***** DATA FOR THIS EXERCISE *****

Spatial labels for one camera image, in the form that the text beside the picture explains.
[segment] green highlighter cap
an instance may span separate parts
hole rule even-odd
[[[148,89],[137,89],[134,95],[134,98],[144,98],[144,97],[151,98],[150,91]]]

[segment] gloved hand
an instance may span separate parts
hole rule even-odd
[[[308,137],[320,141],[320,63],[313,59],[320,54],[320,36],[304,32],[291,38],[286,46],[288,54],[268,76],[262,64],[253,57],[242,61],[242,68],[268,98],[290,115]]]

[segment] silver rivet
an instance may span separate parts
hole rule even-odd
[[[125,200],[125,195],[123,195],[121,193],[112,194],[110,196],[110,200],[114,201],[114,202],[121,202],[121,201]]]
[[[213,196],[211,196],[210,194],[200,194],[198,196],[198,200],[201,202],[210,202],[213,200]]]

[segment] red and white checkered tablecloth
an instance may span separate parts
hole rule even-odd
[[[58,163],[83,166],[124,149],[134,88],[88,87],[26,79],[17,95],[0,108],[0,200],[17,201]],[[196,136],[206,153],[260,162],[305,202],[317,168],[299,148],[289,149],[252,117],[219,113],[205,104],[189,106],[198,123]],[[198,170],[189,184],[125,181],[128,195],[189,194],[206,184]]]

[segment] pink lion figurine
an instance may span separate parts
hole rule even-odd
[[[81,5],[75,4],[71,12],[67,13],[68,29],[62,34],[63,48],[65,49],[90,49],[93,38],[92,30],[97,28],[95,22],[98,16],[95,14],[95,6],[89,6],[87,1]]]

*****

▶ **PROBLEM DESCRIPTION**
Everything in the material above is to be copied exactly.

▶ **ANSWER AREA**
Spatial labels for one camera image, in the form that the text beside the picture explains.
[segment] green highlighter cap
an instance may span separate parts
hole rule even-odd
[[[148,89],[137,89],[134,95],[134,98],[144,98],[144,97],[151,98],[150,91]]]

[segment] gloved hand
an instance may span separate parts
hole rule even-odd
[[[308,137],[320,141],[320,63],[313,59],[320,54],[320,36],[304,32],[291,38],[286,46],[288,54],[268,76],[262,64],[253,57],[242,61],[242,68],[268,98],[290,115]]]

[segment] silver rivet
an instance may span separate parts
hole rule even-odd
[[[125,200],[125,195],[123,195],[121,193],[112,194],[110,196],[110,200],[114,201],[114,202],[121,202],[121,201]]]
[[[213,196],[211,196],[210,194],[200,194],[198,196],[198,200],[201,202],[210,202],[213,200]]]

[segment] red and white checkered tablecloth
an instance may span separate parts
hole rule even-odd
[[[58,163],[83,166],[124,149],[134,88],[88,87],[26,79],[17,95],[0,108],[0,200],[17,201]],[[196,136],[206,153],[260,162],[305,202],[317,168],[299,148],[289,149],[252,117],[219,113],[205,104],[189,106],[198,123]],[[198,170],[189,184],[125,181],[128,195],[189,194],[206,184]]]

[segment] pink lion figurine
an instance may span separate parts
hole rule even-odd
[[[81,5],[75,4],[71,12],[67,13],[68,29],[62,34],[63,48],[65,49],[90,49],[93,38],[92,30],[97,28],[95,22],[98,16],[95,14],[95,6],[89,6],[87,1]]]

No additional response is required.